If a CLR is encountered, then the system must have crashed while recovering/rolling back this transaction. Any other case is impossible: If the roll back process had not yet begun, there would be no CLR. If rollback was complete, there would be a transaction-end token in the WAL and this transaction would never have ended up in the set of outstanding transactions. It is possible that this was the last CLR corresponding to the transaction, which means (after the redo) that the disk is now in the fully rolled-back state for the transaction. The crash must have occurred either while actually undoing the update corresponding to this final CLR or just before/while writing the transaction-end token to the WAL. Either way, the system crashed before the undo was complete, which is defined as after the transaction-end token has been successfully written to disk.

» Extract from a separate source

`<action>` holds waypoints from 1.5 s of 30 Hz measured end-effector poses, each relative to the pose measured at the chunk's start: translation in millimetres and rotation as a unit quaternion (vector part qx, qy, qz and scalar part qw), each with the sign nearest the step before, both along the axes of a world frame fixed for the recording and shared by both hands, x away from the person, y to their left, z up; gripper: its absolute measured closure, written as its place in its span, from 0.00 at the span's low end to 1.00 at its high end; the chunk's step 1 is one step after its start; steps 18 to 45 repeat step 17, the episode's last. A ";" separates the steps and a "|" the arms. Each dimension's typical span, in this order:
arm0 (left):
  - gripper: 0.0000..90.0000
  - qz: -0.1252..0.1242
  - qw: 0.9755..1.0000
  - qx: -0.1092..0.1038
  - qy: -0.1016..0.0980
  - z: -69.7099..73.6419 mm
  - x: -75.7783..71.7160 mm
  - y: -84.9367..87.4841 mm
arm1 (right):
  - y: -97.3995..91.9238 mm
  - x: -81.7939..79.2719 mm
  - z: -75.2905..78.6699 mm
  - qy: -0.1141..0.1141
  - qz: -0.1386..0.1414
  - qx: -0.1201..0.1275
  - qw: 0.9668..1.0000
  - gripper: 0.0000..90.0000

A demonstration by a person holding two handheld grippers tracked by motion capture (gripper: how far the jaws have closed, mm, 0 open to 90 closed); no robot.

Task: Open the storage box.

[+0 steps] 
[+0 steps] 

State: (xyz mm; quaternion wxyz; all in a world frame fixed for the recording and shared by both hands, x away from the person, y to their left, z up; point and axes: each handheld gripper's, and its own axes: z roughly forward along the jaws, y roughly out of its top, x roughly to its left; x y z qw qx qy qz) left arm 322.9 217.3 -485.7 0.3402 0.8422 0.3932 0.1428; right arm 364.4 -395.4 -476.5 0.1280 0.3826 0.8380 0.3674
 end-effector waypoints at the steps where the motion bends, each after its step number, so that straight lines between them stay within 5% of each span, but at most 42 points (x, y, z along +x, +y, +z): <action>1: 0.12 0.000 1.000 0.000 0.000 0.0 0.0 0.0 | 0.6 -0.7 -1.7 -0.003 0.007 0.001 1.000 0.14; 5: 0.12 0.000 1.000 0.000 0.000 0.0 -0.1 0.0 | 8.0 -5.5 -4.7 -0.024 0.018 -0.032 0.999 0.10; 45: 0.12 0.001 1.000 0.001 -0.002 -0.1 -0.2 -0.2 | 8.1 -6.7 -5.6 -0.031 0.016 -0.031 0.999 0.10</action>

If a crash occurs between steps 1 and 2, the undo during next recovery will
still proceed normally. The lastLSN
will point to the correct CLR because
it's determined empirically during analysis. And this CLR which was
interrupted during the second crash will be caried out by the redo phase.

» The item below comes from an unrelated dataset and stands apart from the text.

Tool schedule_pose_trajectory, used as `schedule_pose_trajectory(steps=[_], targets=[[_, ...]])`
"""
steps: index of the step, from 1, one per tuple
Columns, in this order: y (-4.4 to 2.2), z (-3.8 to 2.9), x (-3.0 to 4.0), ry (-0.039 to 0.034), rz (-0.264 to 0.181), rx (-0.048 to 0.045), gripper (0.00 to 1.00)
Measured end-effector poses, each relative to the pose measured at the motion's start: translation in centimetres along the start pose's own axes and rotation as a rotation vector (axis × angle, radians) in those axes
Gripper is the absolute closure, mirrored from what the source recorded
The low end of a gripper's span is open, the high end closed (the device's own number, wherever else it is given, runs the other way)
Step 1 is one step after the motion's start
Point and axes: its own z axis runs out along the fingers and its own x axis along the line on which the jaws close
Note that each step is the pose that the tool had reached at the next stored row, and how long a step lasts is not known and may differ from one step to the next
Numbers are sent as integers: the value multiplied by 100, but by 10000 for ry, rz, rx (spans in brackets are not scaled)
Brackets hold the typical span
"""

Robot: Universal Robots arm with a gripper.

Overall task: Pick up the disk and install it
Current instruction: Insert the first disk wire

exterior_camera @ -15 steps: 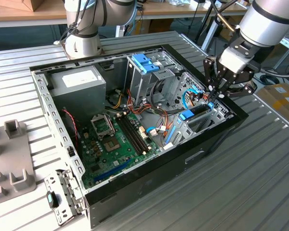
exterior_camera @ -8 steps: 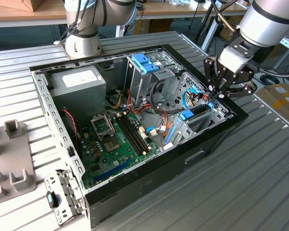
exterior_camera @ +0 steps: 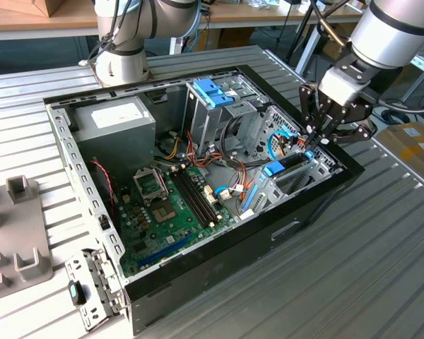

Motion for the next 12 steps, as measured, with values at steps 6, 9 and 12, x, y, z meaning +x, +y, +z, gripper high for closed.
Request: schedule_pose_trajectory(steps=[6,9,12], targets=[[1,1,0,35,283,9,83],[1,1,0,58,482,14,83],[2,2,0,79,676,21,83]])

What do we actually do when we discover a CLR during undo? We add its
nextUndoLSN
to the set of things we want to undo at some point. We don't
actually modify any pages based on a CLR – it's "redo-only".
3.4.6 Log Flushing
Sometimes, when an entry is added to the log, it is not necessary to instantly write that log update to disk. Here's all the times the log is updated and whether or not it needs to be flushed immediately:
Operation | Flush? | Why |
---|---|---|
Update | No | The page is dirty, so the update will disappear from both the page and the log in case of a crash. |
Undo/CLR | No | A CLR is just an update – it will get undone in a crash, along with the dirty page. |
Output page | Yes | Duh. Optimization: Only flush up to pageLSN (last update or CLR to this page, updated already) |
Input page | No | Duh, this is a read operation until we modify it. |
Checkpoint | No | Checkpointing does not change the data on disk. Or, we can always use a different checkpoint. |
Commit | Yes | Duh. Must flush full log (through the commit) |
Rollback | No | Any uncommitted transaction will be rolled back during recovery anyway. |
Start txn | No | Not knowing the transaction ever started is the same as rolling it back. |
3.4.7 End Records
When committing or aborting, there is a COMMIT
or ABORT
record that gets
written to the WAL as well as an END
record. The END
record means that
the transaction is really completely over and that no more records related
to that transaction will ever be written to the log. The END
records are
used during analysis to reconstruct the running transactions table. What
happens between commit/abort and end? For commit, the WAL is flushed to disk
and some bookkeeping (presumably on disk?) happens. For example, the
database might keep a list of all transactions that have ever committed –
adding to that list would happen between commit and end. If there's a crash
between commit and end, the bookkeeping still gets done. The application
gets confirmation that the transaction has committed before the bookkeeping,
though.
For abort, all the CLRs are created between abort and end. I'm not entirely sure why we need the abort at all in this case, because we would have rolled back the transaction anyway in case of a crash, and the end record on its own is enough to determine the set of running transactions during analysis.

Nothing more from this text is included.